The Trouble with Sweeney
Dear Life
Burnt Toast Vinyl
I’m not all that familiar with Philadelphia’s indie scene. I’m not sure if there’s other groups like The Trouble with Sweeney in the City of Brotherly Love who are as maverick with alt-country-rock. Alt-country might be a little misleading, but Dear Life has an unmistakable folk-powered, urban rusticity to it. This CD brings to mind the sound of fellow travelers like Sunvolt, Wilco, Damien Jurado, Golden Smog, Neil Young, and especially Star Hustler. Sweeney’s vocals swing-low-sweet-wagon-wheel much the way Star Hustler’s frontman Jason Hatfield’s do. They often come off sounding like Joe Pernice’s • especially with all that folk-breathiness Pernice used on his magnum opus, Overcome By Happiness. Like other indie-country parvenus, including Star Hustler, and to a lesser extent, Beachwood Sparks, The Trouble with Sweeney isn’t as bound to Gram Parsons worship as the alt-country crowd is. Of course, Wilco tried to break the mold on “Summer Teeth,” but the jury•s still out on that one (and it might never come back).

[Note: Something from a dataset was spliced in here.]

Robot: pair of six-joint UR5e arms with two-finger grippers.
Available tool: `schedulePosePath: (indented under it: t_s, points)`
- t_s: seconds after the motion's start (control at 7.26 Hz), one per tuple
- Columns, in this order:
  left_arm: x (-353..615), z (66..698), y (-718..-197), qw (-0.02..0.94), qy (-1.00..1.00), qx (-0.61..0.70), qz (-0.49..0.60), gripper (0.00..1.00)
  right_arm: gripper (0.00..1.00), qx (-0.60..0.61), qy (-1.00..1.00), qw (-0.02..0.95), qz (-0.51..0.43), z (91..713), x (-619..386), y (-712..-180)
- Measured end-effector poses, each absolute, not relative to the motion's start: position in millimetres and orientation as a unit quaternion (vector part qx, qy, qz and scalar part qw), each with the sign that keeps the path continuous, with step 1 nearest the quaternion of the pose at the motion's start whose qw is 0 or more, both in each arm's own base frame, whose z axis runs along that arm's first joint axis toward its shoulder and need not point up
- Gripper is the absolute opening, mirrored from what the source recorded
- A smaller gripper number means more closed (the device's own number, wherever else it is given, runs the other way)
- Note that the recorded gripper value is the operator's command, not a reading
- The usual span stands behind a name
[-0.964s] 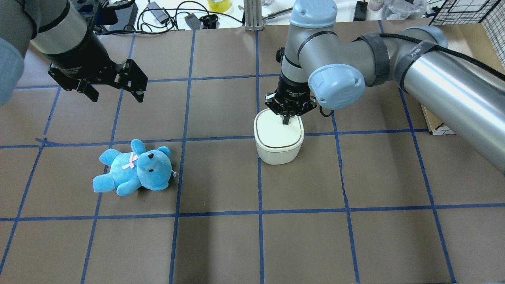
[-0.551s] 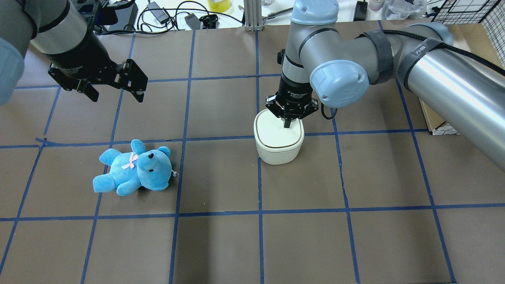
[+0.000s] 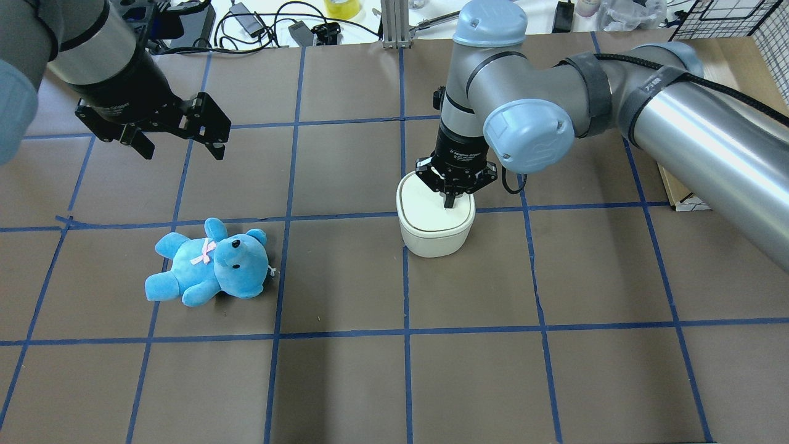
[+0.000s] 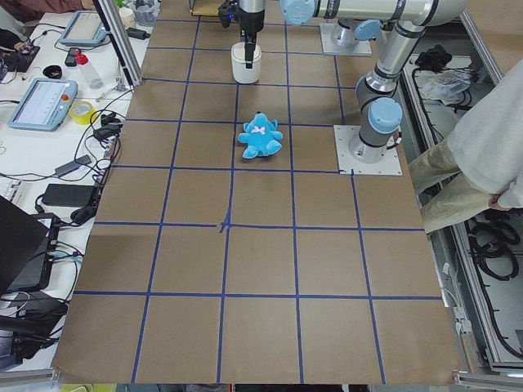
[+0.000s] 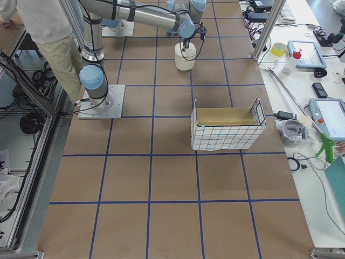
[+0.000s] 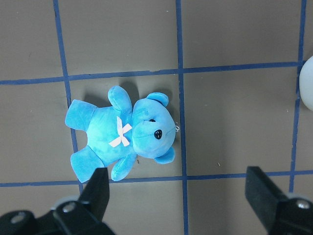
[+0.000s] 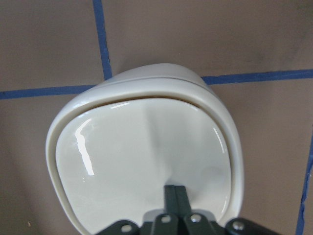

Needless to say, and without resorting to bashing the No Depression set, there’s something unique and exciting to a disc like Dear Life. It adds up to a great LP, especially deserving heavy rotation on the CD players of all those young indie rascals who like alt-country, but are sometimes off-put by its quaint old-fangledness. Albeit, there are moments for everyone on Dear Life: up-tempo pop bliss as well as brooding numbers like “Master of the Scouts,” “The Ghosts of ‘97,” and “That’s What I Was Wearing That Day.” The faster pace tunes are truly incredible. They bring to mind Cotton Mather (minus that group’s XTC-pop psychedelia). There’s an infectious bounciness and groove to songs like “$500-A-Day Hall of Mirrors,” “Kitty,” and “Is That Your Car?” (Are the trumpets on “Is That Your Car?” using the same charts that Chicago did in the early ’70s?) There are wonderful little surprises around every corner.